We could continue this same process to link all of the tables if we wanted. For efficiency reasons, we probably don’t want to do this unless we actually need information from all of the tables.

Alias

When we JOIN tables together, it is nice to give each table an alias. Frequently an alias is just the first letter of the table name. You actually saw something similar for column names in the Arithmetic Operators concept.

Example:

  FROM tablename AS t1
  JOIN tablename2 AS t2

Before, you saw something like:

SELECT col1 + col2 AS total, col3

Frequently, you might also see these statements without the AS statement. Each of the above could be written in the following way instead, and they would still produce the exact same results:

  FROM tablename t1
  JOIN tablename2 t2

and

SELECT col1 + col2 total, col3

Aliases for Columns in Resulting Table

While aliasing tables is the most common use case. It can also be used to alias the columns selected to have the resulting table reflect a more readable name.

Example:

  Select t1.column1 aliasname, t2.column2 aliasname2
  FROM tablename AS t1
aliasname aliasname2
example row example row
example row example row

Exercises:

  1. Provide a table for all web_events associated with account name of Walmart. There should be three columns. Be sure to include the primary_poc, time of the event, and the channel for each event. Additionally, you might choose to add a fourth column to assure only Walmart events were chosen.
      SELECT  a.primary_poc,
           w.occurred_at,
           w.channel
      FROM accounts a
      JOIN web_events w
      ON w.account_id = a.id
      WHERE name = 'Walmart'
    
  2. Provide a table that provides the region for each sales_rep along with their associated accounts. Your final table should include three columns: the region name, the sales rep name, and the account name. Sort the accounts alphabetically (A-Z) according to account name.
      SELECT	sales_reps.name rep,
           accounts.name account_name,
           region.name region      
      FROM accounts
      JOIN sales_reps
      ON accounts.sales_rep_id = sales_reps.id
      JOIN region
      ON sales_reps.region_id = region.id
      ORDER BY account_name;
    
  3. Provide the name for each region for every order, as well as the account name and the unit price they paid (total_amt_usd/total) for the order. Your final table should have 3 columns: region name, account name, and unit price. A few accounts have 0 for total, so I divided by (total + 0.01) to assure not dividing by zero.
      SELECT r.name region, a.name account,
          o.total_amt_usd/(o.total + 0.01) unit_price
      FROM region r
      JOIN sales_reps s
      ON s.region_id = r.id
      JOIN accounts a
      ON a.sales_rep_id = s.id
      JOIN orders o
      ON o.account_id = a.id;
    

We can simply write our alias directly after the column name (in the SELECT) or table name (in the FROM or JOIN) by writing the alias directly following the column or table we would like to alias.
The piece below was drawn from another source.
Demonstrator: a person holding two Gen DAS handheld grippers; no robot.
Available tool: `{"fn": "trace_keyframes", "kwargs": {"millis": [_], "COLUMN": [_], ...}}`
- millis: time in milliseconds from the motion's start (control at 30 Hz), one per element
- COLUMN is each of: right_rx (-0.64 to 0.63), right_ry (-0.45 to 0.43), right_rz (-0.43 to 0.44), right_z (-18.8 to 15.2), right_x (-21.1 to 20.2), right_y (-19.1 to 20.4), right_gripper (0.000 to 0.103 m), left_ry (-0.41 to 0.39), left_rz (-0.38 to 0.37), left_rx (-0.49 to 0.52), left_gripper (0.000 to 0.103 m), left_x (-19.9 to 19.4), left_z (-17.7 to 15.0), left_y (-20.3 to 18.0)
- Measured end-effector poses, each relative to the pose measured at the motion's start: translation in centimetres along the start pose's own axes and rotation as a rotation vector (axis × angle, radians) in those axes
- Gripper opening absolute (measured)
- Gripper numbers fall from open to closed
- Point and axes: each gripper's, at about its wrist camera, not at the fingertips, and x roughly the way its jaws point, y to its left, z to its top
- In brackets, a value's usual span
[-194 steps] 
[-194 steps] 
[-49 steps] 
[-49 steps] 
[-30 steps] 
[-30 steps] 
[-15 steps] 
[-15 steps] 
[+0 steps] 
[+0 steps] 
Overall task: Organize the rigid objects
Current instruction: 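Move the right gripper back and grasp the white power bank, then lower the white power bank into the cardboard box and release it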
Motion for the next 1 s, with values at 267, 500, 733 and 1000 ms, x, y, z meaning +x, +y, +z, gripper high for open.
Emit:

This will allow you to create clear column names even if calculations are used to create the column, and you can be more efficient with your code by aliasing table names.

Expert Tip on JOINs

You have had a bit of an introduction to these one-to-one and one-to-many relationships when we introduced PKs and FKs. Notice, traditional databases do not allow for many-to-many relationships, as these break the schema down pretty quickly. A very good answer is provided here.

The types of relationships that exist in a database matter less to analysts, but you do need to understand why you would perform different types of JOINs, and what data you are pulling from the database. These ideas will be expanded upon in the next concepts.

LEFT and RIGHT JOINs

image

Inner Joins

image

image

LEFT and RIGHT JOINs

image

image

JOINs Notice each of these new JOIN statements pulls all the same rows as an INNER JOIN, which you saw by just using JOIN, but they also potentially pull some additional rows.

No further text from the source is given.